Lidar mapping systems, which use laser pulses to measure water depths from an airplane, are now available to map the nearshore lake morphology at meter-scale detail. Maps generated from the bathymetric data are used to define regions with smooth homogeneous substrate, regions with higher relief, and mixed regions with both smooth and rough relief. This morphologic information combined with sediment samples and direct bottom observations enable geologists to map areas with rougher relief composed of rock outcrop, boulders, and cobbles, as well as smooth regions covered with sand or mud. This information helps biologists, fishery managers, and ecologists visualize the lake floor in significant detail which promotes better fishery management, species protection, and habitat identification.

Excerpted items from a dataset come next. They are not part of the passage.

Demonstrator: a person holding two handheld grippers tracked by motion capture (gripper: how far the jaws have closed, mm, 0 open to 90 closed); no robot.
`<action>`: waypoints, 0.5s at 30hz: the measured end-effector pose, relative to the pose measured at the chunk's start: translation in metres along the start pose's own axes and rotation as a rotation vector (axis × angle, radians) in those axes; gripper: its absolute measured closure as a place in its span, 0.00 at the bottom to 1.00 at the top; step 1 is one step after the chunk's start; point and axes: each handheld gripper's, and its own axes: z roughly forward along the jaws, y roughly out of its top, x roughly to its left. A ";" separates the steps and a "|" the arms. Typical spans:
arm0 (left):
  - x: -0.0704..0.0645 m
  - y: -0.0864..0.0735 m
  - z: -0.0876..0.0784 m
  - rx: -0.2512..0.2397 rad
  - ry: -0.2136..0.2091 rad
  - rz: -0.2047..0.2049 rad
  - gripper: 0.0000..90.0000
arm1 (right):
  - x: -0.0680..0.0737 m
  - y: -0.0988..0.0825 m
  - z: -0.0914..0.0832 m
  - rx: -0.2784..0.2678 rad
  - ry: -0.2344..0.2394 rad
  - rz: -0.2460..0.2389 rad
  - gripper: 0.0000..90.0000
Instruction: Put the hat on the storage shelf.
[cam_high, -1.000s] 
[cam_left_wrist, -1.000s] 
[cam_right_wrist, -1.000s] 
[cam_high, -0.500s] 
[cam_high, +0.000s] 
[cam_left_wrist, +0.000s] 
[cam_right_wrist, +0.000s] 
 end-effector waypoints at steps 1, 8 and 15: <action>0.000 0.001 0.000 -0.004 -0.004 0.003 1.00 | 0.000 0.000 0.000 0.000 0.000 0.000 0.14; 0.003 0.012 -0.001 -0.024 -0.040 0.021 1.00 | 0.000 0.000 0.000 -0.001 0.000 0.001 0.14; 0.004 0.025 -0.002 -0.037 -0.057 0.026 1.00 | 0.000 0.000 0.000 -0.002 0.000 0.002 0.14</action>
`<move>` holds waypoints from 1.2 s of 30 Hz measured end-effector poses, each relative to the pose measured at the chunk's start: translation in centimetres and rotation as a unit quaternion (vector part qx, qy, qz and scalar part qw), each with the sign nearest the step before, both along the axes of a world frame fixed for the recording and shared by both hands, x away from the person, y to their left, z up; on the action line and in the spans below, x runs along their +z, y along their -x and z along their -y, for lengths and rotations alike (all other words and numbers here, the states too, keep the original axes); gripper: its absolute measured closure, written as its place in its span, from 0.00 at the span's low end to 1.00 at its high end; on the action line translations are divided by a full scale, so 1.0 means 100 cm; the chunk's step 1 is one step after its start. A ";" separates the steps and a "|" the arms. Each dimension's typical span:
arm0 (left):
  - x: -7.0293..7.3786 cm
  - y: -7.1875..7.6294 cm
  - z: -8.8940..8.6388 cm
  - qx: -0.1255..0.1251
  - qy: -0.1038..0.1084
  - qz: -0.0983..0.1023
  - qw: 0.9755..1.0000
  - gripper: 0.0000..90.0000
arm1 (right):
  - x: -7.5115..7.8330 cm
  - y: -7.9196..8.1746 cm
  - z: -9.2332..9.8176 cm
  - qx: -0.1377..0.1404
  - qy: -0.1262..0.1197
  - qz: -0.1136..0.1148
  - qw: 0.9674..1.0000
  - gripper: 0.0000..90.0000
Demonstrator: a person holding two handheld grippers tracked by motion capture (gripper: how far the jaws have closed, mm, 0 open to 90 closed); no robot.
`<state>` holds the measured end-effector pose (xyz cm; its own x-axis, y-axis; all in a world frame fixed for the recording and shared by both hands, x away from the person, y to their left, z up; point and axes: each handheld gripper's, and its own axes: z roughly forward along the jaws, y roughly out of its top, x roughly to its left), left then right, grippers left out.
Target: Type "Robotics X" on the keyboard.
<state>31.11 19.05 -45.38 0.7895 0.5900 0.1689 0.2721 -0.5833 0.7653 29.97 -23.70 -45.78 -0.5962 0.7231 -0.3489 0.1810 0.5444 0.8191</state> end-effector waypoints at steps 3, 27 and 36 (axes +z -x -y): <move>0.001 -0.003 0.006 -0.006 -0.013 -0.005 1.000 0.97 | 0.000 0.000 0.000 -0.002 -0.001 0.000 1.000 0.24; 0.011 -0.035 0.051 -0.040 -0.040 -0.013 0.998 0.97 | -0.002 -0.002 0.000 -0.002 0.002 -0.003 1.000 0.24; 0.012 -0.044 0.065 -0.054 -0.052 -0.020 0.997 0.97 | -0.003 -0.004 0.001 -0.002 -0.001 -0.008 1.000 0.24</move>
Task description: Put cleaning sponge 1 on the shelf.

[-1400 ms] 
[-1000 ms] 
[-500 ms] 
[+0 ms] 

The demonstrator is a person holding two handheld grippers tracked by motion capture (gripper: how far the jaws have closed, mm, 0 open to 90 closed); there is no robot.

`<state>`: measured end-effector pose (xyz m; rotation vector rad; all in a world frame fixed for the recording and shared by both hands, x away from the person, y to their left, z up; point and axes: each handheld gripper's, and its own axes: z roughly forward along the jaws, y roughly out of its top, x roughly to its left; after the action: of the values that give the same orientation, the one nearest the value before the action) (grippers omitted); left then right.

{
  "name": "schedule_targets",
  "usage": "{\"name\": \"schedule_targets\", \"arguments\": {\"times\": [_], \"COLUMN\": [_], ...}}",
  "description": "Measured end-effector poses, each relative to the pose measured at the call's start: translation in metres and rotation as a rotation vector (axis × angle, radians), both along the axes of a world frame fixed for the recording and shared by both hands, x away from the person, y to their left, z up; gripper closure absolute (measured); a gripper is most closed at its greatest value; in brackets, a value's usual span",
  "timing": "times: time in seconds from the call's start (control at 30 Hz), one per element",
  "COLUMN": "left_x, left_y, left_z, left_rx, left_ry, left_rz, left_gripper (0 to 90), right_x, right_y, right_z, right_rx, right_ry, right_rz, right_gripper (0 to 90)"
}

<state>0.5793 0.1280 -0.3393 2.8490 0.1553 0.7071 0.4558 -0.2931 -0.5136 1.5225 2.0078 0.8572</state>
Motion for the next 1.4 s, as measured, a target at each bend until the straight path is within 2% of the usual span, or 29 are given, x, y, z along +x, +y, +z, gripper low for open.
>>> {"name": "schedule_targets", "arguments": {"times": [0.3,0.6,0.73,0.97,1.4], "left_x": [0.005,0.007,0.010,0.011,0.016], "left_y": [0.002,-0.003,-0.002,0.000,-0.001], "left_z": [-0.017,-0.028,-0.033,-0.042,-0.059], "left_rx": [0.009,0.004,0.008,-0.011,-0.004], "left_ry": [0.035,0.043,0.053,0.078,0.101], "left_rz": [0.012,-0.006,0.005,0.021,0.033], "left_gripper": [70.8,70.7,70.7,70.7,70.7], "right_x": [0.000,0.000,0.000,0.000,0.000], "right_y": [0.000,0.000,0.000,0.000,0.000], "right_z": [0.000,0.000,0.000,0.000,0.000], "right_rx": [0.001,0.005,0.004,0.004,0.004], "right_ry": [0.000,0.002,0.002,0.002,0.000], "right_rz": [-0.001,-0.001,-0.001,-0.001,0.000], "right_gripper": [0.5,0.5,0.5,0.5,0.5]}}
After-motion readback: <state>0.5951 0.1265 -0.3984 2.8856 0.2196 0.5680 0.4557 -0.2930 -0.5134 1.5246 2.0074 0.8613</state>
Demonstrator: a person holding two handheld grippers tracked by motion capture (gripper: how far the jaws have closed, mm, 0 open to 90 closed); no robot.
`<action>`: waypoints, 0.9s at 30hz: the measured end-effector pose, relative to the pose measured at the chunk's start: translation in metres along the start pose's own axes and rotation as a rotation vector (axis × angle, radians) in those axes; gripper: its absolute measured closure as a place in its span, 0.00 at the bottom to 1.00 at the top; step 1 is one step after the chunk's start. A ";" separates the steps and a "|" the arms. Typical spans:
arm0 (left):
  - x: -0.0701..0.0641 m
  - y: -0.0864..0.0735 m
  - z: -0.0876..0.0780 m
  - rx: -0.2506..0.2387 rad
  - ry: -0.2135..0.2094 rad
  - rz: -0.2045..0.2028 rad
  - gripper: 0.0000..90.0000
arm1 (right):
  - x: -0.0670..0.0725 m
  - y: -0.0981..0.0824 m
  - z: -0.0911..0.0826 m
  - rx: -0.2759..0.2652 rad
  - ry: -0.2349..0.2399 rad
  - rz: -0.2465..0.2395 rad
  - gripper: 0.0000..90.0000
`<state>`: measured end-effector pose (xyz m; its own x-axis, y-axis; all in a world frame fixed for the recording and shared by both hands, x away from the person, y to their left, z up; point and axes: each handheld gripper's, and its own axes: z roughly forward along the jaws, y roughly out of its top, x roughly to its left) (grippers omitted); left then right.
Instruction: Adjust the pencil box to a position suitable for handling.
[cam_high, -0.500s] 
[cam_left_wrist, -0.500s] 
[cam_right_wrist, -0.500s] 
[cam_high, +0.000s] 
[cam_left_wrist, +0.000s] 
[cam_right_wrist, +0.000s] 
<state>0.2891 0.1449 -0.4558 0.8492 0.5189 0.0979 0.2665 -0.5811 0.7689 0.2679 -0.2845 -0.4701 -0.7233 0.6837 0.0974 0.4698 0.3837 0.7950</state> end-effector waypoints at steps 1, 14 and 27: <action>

These maps present the maps and discuss the geology of the six lake trout spawning sites mapped by the lidar system. Where the mapping approached land, aerial photography of the land is combined with the bathymetric data to help visualize the scale of the offshore features. Map and perspective views of Boulder Reef, Hog Island Reef, and Little Traverse Bay are shown on sheet 1, whereas map and perspective views of Trout and High Island Shoal, Gull Island Reef, and Dahlia Shoal are shown on sheet 2. Additional information, bathymetric data, imagery, and metadata are available online at

Download sheet 1 of this report as a 47x38-inch PDF document (SIM2930_sheet_1.pdf; 14 MB)

Download sheet 2 of this report as a 44x37-inch PDF document (SIM2930_sheet_2.pdf; 11.6 MB)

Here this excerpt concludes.